Proposed architecture of the work

4 Experimental Setup and Result Analysis

4.1 Experimental Setup

In this work, 32-dimensional word vectors were trained using Gensim fastText implementation [19]. Neural networks are implemented using Keras [6]. We have used Adam optimizer [12] for optimization of the loss or cost function. For the classification task, all the neural network models are trained in Google Colab. Colab offers 1xTesla K80 GPU, having 2496 CUDA cores, compute 3.7, 12 GB (11.439 GB Usable) GDDR5 VRAM for leveraging deep learning techniques. Besides Gensim and Keras, we have also used numpy and matplotlib library for numerical computation and data visualization, respectively.

Fig. 4.
figure 4

Accuracies vs epochs for CNN

Fig. 5.
figure 5

Accuracies vs epochs for CBLSTM

Fig. 6.
figure 6

Accuracies vs epochs for BLSTM

Table 2. Comparative analysis on different models

4.2 Result Analysis

In this section, we present performance measures from three models to evaluate the impact of fastText word embedding on document classification. Besides, the results have been compared with previous works.
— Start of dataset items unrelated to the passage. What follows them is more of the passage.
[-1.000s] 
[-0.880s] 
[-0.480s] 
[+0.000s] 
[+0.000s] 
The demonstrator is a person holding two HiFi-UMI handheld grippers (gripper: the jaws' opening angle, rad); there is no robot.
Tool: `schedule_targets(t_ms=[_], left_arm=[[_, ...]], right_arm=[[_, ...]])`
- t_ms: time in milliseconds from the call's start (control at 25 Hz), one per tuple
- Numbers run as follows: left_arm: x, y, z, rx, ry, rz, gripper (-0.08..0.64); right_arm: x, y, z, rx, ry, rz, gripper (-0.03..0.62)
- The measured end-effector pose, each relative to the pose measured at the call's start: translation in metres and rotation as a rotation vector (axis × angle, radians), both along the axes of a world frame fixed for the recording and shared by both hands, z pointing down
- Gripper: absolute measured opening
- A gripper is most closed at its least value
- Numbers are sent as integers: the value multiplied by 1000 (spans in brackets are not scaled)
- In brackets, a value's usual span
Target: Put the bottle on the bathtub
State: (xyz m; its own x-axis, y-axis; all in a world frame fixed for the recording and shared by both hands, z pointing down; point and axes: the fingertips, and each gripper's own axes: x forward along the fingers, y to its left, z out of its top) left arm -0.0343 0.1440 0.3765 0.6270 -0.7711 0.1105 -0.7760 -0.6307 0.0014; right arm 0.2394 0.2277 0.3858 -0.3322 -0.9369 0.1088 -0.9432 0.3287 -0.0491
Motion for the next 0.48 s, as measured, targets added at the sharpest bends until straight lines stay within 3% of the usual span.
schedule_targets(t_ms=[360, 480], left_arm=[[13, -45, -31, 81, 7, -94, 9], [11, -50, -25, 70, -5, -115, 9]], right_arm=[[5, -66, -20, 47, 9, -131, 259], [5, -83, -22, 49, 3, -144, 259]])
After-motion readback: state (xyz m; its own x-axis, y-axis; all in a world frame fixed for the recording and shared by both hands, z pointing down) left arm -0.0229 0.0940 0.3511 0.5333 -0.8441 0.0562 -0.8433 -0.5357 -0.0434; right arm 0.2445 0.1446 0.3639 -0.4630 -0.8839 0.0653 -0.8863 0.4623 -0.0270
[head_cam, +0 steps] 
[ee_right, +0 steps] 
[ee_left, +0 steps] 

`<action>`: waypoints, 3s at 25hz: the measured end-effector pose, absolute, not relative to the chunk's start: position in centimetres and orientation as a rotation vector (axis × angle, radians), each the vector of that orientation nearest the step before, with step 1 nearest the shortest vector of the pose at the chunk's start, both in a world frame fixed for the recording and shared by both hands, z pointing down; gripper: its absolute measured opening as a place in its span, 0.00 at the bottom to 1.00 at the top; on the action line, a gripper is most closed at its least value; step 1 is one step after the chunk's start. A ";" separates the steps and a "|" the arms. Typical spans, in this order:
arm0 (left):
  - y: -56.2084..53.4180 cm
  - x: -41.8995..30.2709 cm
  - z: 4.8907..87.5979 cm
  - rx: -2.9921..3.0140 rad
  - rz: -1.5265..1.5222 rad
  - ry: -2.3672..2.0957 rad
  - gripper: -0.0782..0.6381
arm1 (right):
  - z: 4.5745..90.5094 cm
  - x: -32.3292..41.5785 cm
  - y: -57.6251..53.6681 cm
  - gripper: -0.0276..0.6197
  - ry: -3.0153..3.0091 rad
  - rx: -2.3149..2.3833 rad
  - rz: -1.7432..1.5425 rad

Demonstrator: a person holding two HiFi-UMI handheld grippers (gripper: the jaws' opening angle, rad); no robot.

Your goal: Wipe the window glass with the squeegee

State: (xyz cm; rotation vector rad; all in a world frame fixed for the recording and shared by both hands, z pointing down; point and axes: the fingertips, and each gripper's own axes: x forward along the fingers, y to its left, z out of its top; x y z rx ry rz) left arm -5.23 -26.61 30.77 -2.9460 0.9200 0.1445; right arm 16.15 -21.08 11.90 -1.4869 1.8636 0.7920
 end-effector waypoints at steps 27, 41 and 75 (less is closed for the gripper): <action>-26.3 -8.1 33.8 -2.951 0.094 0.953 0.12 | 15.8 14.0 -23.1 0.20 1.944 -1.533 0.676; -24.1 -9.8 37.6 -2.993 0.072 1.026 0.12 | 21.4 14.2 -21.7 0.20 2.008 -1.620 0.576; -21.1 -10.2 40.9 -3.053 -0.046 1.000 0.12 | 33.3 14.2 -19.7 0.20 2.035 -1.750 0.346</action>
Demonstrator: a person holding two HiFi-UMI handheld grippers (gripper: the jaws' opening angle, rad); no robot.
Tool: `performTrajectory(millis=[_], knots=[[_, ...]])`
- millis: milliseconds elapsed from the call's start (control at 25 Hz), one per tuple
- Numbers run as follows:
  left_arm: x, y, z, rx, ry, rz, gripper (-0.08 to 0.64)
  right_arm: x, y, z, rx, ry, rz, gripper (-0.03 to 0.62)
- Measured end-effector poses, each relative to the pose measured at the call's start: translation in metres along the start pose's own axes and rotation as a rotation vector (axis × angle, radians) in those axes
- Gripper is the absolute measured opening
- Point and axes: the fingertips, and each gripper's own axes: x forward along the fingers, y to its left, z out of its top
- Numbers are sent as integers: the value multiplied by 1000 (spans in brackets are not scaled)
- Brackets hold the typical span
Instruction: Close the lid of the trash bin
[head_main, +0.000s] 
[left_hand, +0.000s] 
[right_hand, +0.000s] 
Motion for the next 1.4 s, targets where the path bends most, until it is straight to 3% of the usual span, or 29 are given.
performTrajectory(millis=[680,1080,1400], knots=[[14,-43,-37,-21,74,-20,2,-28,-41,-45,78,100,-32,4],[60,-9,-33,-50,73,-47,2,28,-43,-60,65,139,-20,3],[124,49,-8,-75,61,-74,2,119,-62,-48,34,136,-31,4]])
The first model is CNN, which acquires 80.2% testing accuracy. From the observation of the train vs validation accuracy in Fig. 4, in the beginning, training and validation accuracies sharply increased, and validation accuracies were slightly higher. After 12 epochs, validation accuracy started to increase slowly than training accuracy, and in the end, there is a clear difference between training accuracy and validation accuracy (Table 2). That means the model losing the ability to predict new data, which is indicating the over-fitting problem.

Table 3. Comparative description with other works
Table 4. Confusion Matrix of Testing Set using fastText + Bi-Directional LSTM
Table 5. Evaluation Metrics of Testing set for FastText + Bi-Directional LSTM

The second model is CBLSTM, which acquires 84.3% testing accuracy. From Fig. 5 we see that training and validation accuracy curves are overlapped. Training accuracy (85.01%) is also close to testing accuracy (84.3%). It indicates that the model is not losing the ability to predict new data.
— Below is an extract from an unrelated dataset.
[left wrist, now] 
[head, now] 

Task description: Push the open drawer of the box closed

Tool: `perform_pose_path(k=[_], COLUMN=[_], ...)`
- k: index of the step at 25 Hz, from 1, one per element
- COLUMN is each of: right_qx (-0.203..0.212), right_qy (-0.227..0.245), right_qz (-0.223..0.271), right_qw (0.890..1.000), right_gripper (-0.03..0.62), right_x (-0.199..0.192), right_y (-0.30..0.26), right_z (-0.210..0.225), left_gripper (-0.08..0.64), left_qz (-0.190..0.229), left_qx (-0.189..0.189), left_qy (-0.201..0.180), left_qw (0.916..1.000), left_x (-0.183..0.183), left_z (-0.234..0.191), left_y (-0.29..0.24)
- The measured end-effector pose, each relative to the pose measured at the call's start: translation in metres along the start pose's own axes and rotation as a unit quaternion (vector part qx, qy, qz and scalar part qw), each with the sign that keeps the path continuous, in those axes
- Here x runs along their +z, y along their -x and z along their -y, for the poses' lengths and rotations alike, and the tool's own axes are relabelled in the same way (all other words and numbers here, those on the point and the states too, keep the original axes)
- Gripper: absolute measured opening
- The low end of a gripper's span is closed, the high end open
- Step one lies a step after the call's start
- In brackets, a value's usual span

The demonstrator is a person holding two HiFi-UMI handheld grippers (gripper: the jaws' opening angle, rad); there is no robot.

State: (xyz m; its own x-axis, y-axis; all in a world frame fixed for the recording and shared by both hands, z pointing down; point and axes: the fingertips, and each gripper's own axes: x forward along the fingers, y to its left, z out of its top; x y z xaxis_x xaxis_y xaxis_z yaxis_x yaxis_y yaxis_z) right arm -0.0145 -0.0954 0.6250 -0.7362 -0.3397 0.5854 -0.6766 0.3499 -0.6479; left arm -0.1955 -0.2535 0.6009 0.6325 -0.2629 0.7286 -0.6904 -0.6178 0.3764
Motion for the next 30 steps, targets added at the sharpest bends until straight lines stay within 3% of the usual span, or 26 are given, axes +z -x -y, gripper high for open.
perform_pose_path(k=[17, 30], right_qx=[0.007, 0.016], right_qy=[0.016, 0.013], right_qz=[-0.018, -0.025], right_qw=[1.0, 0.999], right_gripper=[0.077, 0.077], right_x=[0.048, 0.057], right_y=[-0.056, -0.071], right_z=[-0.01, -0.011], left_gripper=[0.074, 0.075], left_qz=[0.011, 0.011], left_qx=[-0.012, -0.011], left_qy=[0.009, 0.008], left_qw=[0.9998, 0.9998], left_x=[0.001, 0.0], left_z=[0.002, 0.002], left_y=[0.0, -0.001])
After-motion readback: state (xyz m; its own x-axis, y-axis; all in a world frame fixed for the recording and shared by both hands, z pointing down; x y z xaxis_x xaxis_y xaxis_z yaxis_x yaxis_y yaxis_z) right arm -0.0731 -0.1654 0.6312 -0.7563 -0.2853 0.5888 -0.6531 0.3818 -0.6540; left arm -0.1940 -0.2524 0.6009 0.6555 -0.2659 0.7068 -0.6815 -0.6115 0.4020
Our third model is BLSTM, which acquires 85.5% testing accuracy, and in terms of testing accuracy, this is the best. But if we see Fig. 6 validation accuracy is not increasing with testing accuracy after 29 epochs. At the end of the training, validation accuracy is less than the testing accuracy. It indicates the model is suffering over-fitting. Comparisons among models have been shown in Table 2.
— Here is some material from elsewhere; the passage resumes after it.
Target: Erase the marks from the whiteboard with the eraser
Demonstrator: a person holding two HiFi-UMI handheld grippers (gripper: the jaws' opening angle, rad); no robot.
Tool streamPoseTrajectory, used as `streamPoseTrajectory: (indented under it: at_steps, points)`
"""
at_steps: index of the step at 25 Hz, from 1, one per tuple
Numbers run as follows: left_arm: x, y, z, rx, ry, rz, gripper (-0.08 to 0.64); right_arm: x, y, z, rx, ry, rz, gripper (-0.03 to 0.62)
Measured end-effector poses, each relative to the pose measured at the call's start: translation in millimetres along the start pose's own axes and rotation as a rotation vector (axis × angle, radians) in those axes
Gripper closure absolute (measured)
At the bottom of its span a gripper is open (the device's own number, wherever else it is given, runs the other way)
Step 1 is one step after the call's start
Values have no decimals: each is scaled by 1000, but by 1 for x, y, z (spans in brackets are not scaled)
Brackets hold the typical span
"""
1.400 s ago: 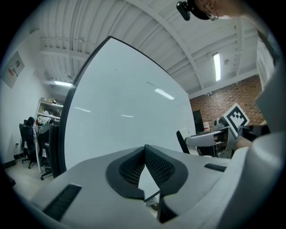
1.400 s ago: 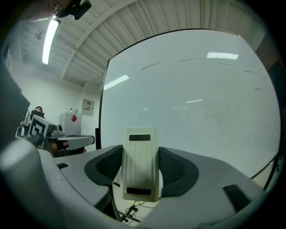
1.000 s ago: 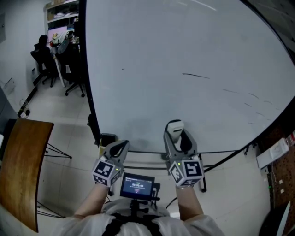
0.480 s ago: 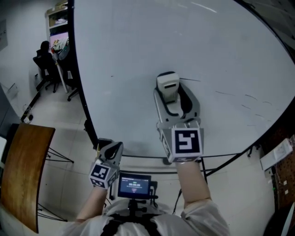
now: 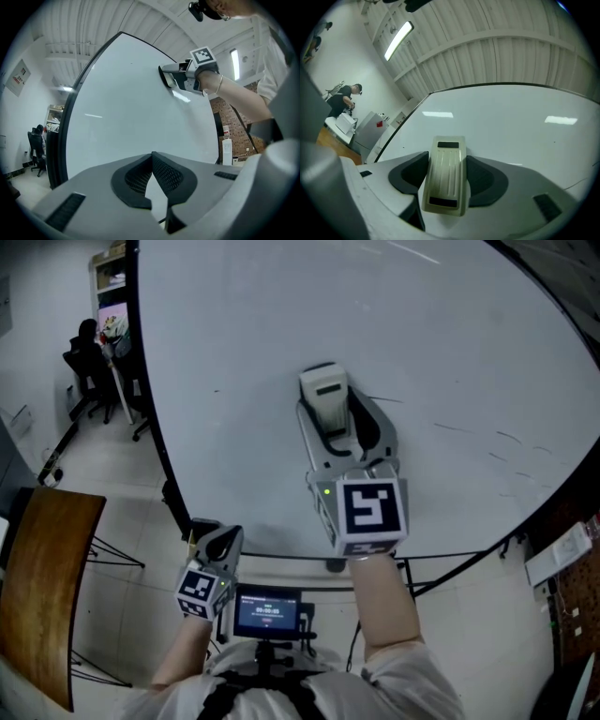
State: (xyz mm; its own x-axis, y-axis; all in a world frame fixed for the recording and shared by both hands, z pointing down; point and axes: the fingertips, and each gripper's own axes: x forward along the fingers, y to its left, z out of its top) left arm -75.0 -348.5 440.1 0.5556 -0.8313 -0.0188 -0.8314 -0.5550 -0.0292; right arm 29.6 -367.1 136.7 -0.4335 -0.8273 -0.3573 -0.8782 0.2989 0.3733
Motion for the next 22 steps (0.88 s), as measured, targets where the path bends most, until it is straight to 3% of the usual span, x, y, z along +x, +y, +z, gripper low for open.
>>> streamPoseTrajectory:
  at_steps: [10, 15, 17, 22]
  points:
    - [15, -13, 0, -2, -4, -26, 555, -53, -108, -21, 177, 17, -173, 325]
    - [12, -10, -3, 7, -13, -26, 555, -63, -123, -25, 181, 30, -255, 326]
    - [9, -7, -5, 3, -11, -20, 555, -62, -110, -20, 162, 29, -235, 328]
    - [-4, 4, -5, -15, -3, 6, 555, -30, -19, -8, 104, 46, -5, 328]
In terms of bias-variance, the second model (CBLSTM) is the best. However, in terms of testing accuracy, the third model (BLSTM) is the best. For the third model confusion matrix have been shown in Table 4 and evaluation metrics in Table 5. In the work [15], it has been suggested that stemming is an important part of reducing dimension. In our work, fastText word embedding facilitates dimensional reduction and lessen the task of stemming. We have presented comparisons with previous works in Table 3.

5 Conclusions

This work presents the effective Bangla document classification method with the fastText word embedding technique. A relatively large dataset was used in this work where articles are classified into 12 classes. The work shows that with fastText word embedding significant performance can be gained without some preprocessing like lemmatization, stemming and others. The results from three different models (CNN, CBLSTM, BLSTM) show that the LSTM based approach can gain better performance (CBLSTM 84.3%, BLSTM 85.5%) than the other approach (CNN 80.2%). The over-fitting problem was encountered for the first and the third model due to class imbalance in the dataset. In the future, to improve the performance, other better word embedding techniques with a different deep learning approach need to investigate for Bangla document classification.